What is expected ▸ In the material below, the lines from the one containing "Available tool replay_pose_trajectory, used" through the one containing "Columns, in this" are to be given again exactly, ends included, and no others.

══════

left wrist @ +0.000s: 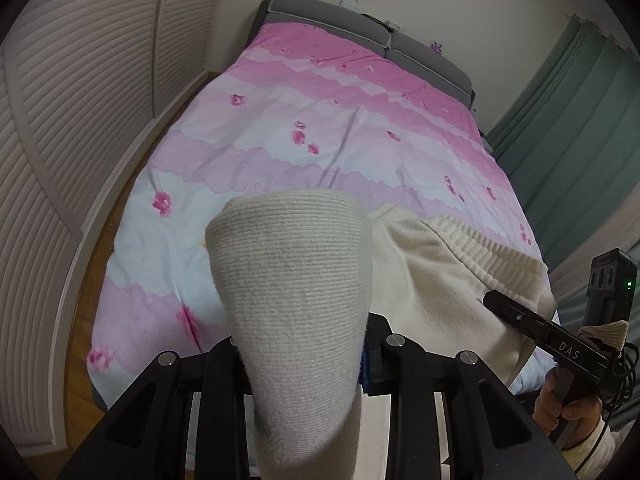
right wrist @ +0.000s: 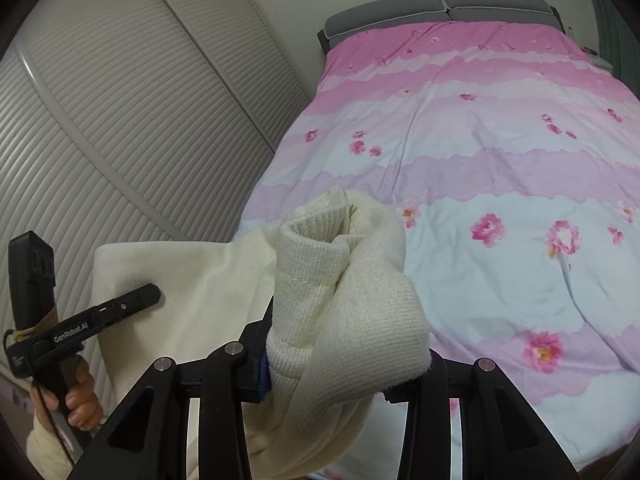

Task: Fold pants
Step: 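Lift the bundle with both grippers and carry it toward the bed corner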

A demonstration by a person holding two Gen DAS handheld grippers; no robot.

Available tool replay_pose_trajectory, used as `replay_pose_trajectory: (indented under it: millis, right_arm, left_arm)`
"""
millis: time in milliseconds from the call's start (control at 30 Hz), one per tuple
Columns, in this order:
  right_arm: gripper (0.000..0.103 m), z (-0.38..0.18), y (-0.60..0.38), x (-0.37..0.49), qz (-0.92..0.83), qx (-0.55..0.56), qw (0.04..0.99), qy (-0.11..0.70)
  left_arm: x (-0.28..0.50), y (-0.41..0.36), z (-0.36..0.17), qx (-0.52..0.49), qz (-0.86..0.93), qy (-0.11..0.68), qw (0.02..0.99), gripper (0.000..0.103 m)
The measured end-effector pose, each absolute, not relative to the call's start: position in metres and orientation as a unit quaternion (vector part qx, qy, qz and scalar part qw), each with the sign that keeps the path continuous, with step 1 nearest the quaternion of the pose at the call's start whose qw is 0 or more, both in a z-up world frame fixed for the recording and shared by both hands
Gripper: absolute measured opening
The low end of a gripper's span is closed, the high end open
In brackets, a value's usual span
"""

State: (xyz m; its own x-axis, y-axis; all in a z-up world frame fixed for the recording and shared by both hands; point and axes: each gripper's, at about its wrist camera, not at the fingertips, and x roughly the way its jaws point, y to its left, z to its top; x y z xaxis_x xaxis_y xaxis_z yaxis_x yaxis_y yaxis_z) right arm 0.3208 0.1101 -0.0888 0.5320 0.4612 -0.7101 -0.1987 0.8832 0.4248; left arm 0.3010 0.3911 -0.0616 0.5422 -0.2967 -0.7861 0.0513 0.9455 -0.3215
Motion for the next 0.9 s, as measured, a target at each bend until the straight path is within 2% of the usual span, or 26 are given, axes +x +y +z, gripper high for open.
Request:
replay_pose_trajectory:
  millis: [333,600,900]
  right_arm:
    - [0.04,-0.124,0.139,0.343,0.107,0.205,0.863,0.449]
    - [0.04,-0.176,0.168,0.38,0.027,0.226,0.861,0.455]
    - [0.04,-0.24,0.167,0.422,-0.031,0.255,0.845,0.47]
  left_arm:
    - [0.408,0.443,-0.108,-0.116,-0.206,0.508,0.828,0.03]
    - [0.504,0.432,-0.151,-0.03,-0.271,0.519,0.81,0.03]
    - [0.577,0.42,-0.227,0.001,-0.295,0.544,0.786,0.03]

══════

Exercise response ▸
Available tool replay_pose_trajectory, used as `replay_pose_trajectory: (indented under it: millis, right_arm, left_arm)`
"""
millis: time in milliseconds from the call's start (control at 30 Hz), one per tuple
Columns, in this order:

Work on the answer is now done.